Ces médicaments radioactifs sont «dans l’air du temps», résume à l’AFP l’analyste financière Jamila El Bougrini, spécialiste du secteur pharmaceutique.
Une récente opération entre deux géants français en témoigne. Annoncé mi-octobre, un partenariat va réunir le groupe pharmaceutique Sanofi et le spécialiste du nucléaire Orano, l’ancien Areva.
Passée largement inaperçue, dans un contexte où Sanofi est au coeur d’une polémique autour de la vente de sa filiale fabriquant le Doliprane, l’annonce a de quoi surprendre. Quoi de commun entre des boîtes de médicaments et les centrales nucléaires d’Orano?
La réponse est dans le concept même de médecine nucléaire et, plus spécifiquement, de médicaments d’un genre unique. Orano développe l’un d’eux via une filiale dans laquelle Sanofi va prendre une petite part pour 300 millions d’euros.
Ces médicaments utilisent des composants radioactifs pour aller détruire les tumeurs. Pour ce faire, ils sont associés à une molécule capable d’identifier des marqueurs typiques d’une cellule cancéreuse et, donc, de servir de «vecteur» pour emmener l’élément radioactif droit vers celle-ci.
Le principe général est bien connu puisque c’est celui de la radiothérapie, par laquelle sont déjà soignés la majorité des patients atteints d’un cancer. Mais, au lieu d’émettre des rayons sur la personne, on cherche ici à frapper directement les cellules cancéreuses, avec la promesse d’une précision très élevée.
On parle donc de radiothérapies «ciblées». Au sens large, le concept est déjà utilisé depuis des décennies en cancérologie puisque de l’iode radioactif sert régulièrement à traiter certains cancers de la thyroïde.
Mais le cas de l’iode est particulier, car il est naturellement attiré vers la thyroïde et ne nécessite donc pas de «vecteur» associé. En revanche, depuis quelques années, des thérapies donnent des résultats en réussissant à associer un composant radioactif et un vecteur biologique.
Et l’industrie pharmaceutique suit. Le grand tournant a été le rachat en 2018 par le suisse Novartis, pour presque quatre milliards de dollars d’un traitement radioactif, le Lutathera.

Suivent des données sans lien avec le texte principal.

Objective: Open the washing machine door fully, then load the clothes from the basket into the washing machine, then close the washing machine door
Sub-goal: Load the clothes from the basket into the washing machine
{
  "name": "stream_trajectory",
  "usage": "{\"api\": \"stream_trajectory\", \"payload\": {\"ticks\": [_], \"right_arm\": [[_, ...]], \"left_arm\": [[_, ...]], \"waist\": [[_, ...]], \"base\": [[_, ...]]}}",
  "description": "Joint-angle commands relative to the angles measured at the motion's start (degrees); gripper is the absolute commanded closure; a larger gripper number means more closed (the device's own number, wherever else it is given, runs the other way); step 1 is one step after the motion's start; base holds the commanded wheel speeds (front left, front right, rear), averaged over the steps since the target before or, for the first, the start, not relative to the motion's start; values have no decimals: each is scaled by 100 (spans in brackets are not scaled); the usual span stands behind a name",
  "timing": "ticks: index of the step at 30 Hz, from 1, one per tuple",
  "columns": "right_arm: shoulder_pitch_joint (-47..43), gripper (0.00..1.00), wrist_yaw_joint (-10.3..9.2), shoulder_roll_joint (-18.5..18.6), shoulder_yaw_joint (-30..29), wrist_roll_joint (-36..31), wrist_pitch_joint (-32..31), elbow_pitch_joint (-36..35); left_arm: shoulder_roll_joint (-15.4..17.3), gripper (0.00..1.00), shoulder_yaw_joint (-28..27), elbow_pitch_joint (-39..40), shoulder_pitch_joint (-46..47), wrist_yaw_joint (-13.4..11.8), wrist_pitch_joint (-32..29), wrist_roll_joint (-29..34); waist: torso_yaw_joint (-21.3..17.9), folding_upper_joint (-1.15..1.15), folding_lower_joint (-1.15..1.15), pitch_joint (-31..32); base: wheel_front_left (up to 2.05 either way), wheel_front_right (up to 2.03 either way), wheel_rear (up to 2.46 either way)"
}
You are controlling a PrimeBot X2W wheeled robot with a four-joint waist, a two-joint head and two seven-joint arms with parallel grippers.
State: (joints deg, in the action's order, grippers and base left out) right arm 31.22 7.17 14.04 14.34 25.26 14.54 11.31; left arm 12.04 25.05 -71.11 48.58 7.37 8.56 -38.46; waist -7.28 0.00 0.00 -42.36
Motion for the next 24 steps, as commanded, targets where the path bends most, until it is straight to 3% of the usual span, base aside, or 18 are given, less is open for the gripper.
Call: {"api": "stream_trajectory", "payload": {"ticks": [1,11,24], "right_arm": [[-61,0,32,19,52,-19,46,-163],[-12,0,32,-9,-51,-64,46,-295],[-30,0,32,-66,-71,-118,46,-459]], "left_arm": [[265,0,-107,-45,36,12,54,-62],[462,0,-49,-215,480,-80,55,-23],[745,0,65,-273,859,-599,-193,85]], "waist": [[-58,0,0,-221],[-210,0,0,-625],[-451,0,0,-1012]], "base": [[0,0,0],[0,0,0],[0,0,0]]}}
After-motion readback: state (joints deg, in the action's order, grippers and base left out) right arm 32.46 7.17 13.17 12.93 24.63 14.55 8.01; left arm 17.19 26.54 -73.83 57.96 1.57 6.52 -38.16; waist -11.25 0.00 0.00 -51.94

«Avant, personne ne s’intéressait à notre discipline», reconnaît auprès de l’AFP Françoise Kraeber-Bodéré, spécialiste de la médecine nucléaire au CHU de Nantes.
L’industrie se précipite
Reste que Lutathera est limité à de rares cancers du système digestif. C’est peu après que Novartis a ouvert un «marché de masse», selon les termes de Mme Kraeber-Bodéré, avec le rachat pour deux milliards de dollars d’une autre radiothérapie, Pluvicto, contre certains cancers de la prostate, et la publication de données positives au début des années 2020.
Depuis les géants pharmaceutiques se précipitent. Ces derniers mois, AstraZeneca, Bristol-Myers Squib (BMS), Eli Lilly et, à nouveau, Novartis ont tous payé des milliards de dollars pour racheter des biotechs spécialisées dans les radiothérapies ciblées.
Le rapprochement entre Sanofi et Orano est le dernier exemple en date de ce bouillonnement. Le géant français, par ailleurs objet de critiques sur sa capacité d’innovation depuis sa lenteur à développer un vaccin anti-Covid, n’a-t-il fait que suivre le mouvement ?
«L’opération de Sanofi n’est pas pionnière, mais elle place le groupe parmi les acteurs les plus avancés sur les radiothérapies», nuance Mme El Bougrini.
En effet, le médicament développé par Orano, à base de plomb 212, appartient à une nouvelle générations de radiothérapies, à base de particules dites alpha.
Celles-ci libèrent plus d’énergie radioactive que les particules bêta, à la base de la plupart des thérapies existantes, mais sur une distance plus faible. Cela laisse donc espérer un mode d’action encore plus sélectif.
Reste à savoir si cette promesse va vraiment se traduire en résultats cliniques probants. La plupart des thérapies alpha n’ont pas encore donné lieu à des essais de grande ampleur, une étape qu’Orano s’apprête à franchir.
Tout en restant prudents, les spécialistes sont optimistes: «les premiers résultats cliniques me font dire que ça va être efficace», avance Mme Kraeber-Bodéré. «On m’aurait demandé il y a cinq ans, j’aurais dit que c’était encore un peu risqué. Là je pense qu’il faut y aller.»